The existence of capitalism poses a different question. It is a form of sociality that is decidedly anti-social and that encounters taboos and prohibitions as barriers on accumulation to be overcome – even where these, such as a prohibition on burning fossil fuels, would be in the long-term interests of capitalism. If it is implausible that capitalism will destroy such a fundamental prohibition as that on cannibalism, notwithstanding contemporary fantasies of urbane cannibalism, it is not because of anything in the circuit of capital accumulation as such – which, for Marx, had decidedly cannibalistic qualities.

Europe’s early-modern colonial merchants and capitalists engaged in what could be called the primitive accumulation of the cannibal. They projected and displaced flesh-eating desires, while engaging in immense enterprises of consuming human flesh, both literally and by consuming its life-processes (as labour-power).

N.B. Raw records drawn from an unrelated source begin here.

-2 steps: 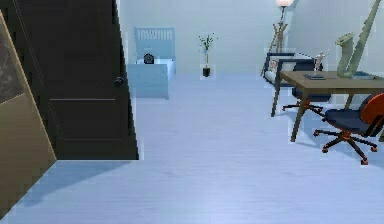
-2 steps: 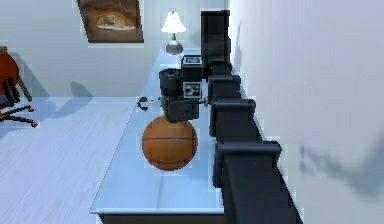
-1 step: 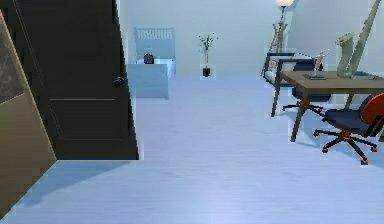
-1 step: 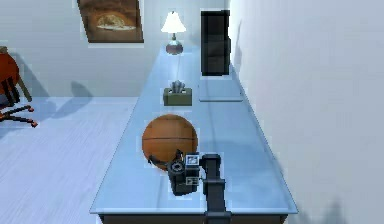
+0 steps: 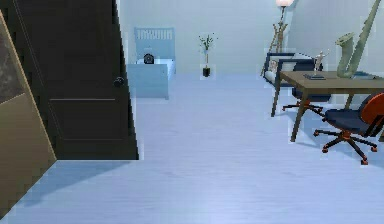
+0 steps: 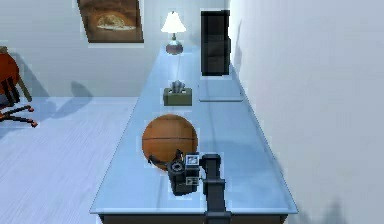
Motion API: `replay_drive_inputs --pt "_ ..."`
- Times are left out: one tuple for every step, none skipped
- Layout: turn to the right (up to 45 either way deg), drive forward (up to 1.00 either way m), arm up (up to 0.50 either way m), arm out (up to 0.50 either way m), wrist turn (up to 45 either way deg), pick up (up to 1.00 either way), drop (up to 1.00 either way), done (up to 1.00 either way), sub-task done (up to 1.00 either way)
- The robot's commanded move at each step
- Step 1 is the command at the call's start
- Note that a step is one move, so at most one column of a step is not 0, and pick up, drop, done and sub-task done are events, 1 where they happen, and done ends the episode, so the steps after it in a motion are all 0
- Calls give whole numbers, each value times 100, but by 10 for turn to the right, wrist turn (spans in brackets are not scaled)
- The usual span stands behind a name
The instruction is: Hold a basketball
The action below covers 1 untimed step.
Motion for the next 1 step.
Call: replay_drive_inputs --pt "0 0 10 0 0 0 0 0 0"
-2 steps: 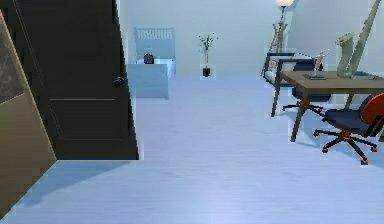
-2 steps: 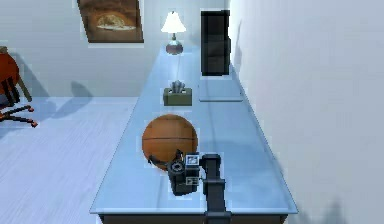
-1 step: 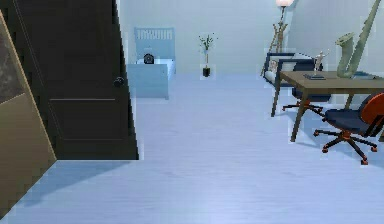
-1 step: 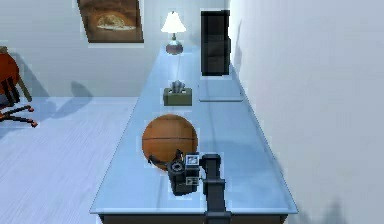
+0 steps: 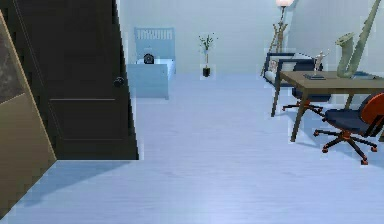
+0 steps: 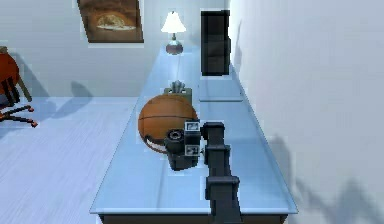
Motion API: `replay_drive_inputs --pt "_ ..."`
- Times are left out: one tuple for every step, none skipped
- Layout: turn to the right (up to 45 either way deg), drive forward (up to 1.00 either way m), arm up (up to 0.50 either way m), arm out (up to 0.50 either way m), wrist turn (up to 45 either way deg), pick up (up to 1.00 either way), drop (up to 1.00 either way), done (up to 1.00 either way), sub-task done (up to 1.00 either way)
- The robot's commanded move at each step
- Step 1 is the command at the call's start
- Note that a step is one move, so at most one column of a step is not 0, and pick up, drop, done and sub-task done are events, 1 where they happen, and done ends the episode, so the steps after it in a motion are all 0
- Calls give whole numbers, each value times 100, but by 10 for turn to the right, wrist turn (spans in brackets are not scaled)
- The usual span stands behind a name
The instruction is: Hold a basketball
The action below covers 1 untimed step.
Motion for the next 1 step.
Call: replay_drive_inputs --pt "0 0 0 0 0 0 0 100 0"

In creating the cannibal, they also created the exception who could be cannibalised. If the fantasy of the cannibal as an exotic racial outsider is very slowly dying – though look how the self-orientalising Daesh seeks to embody and provoke such fantasies – the implication of Woodard’s work is that racialized anthropophagic desire is still very much circulating in the institutions of white-supremacy. Which only provokes the question: and in what other forms, what other institutions, what other social practices, could the cannibal live?